Com traquinice disfarçada num sorriso – quando se rouba o telemóvel do pai para jogar aquele jogo escondido no vão das escadas.
Com prazer na gulodice – de andar a surrupiar os torrões de açúcar do açucareiro e a lamber a tampa do jarro do doce.
Com teimosia certa – em fazer a nossa própria moda, desconformada, desalinhada.
Com medo escondido na força – quando me dizem “eu sou o dono de mim próprio”.
Não vos prometo nada.
Não sei onde vamos estar amanhã (sequer se vamos cá estar). Se teremos roupa para nos agasalhar. Se casa, para nos abrigar. Mas se ainda cá estivermos estaremos todos juntos! Todos com uma meia de cada cor se isso nos trouxer felicidade.
Vou tentar com muita muita força que o medo que sinto de que caiam, se magoem, se percam, adoeçam, nunca seja a barreira que impeça a liberdade de serem quem são!.
Vou-me forçar a apagar o erro que seria corrigir esses tão mágicos dias feitos de uma meia de cada cor.
E vou juntar ainda mais meias, mais coloridas, meias de todas as cores!

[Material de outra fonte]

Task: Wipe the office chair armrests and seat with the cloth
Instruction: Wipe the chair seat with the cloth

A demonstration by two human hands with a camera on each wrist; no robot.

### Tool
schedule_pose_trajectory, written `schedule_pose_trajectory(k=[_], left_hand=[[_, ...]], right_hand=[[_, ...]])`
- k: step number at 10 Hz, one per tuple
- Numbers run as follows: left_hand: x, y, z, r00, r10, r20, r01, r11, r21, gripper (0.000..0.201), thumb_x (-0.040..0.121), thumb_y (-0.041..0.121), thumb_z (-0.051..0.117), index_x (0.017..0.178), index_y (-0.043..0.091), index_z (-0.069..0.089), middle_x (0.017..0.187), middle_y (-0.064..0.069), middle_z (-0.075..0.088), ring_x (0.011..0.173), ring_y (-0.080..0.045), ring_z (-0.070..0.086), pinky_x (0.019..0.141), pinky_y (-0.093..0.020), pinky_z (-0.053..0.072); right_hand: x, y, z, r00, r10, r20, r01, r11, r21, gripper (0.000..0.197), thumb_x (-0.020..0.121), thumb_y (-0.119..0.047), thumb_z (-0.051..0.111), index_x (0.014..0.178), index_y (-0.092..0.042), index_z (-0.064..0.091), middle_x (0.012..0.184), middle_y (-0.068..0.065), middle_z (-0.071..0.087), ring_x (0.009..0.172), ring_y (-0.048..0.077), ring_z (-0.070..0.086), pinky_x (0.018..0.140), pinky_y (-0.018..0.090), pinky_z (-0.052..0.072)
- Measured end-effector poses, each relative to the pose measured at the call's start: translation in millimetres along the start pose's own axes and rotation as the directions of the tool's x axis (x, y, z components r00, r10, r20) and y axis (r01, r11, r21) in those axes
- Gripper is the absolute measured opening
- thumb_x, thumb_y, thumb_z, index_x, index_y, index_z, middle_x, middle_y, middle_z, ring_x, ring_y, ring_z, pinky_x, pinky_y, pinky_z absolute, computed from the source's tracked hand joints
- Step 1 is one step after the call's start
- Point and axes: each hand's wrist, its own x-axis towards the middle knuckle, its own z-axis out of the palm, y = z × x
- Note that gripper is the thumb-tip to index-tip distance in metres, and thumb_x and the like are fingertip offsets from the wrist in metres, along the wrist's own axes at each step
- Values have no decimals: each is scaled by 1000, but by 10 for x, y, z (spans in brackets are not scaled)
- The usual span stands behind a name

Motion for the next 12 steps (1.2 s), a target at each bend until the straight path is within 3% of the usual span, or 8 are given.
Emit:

E vou esconder o açucareiro num sítio ainda mais óbvio.
E vou criar silêncios alegres.
Vou ouvir.
Vou sorrir.
Vou sonhar os vossos sonhos convosco.
A vós meus filhos.
Que todos os sonhos que tenham sejam sonhos ainda não vividos, não sonhados.
Sonhos que estão onde estão os dragões, e os ladrões, e os papões. E todos os ‘ões’ que por vezes não vos deixam dormir.
Aí. Aí mesmo.
Mas sabem que mais. Vamos juntos! Lá onde estão os vossos sonhos. E sei que vou ter muitos medos – ainda mais do que vocês. Mas não faz mal. São só medos. Não são reais.
A vocês, meus filhos, com todo o meu amor.
E a mim. Que sou muitas coisas. Mas também sou escritora.
(Obrigada Mário Dionísio, também este será, talvez, lido mais tarde.)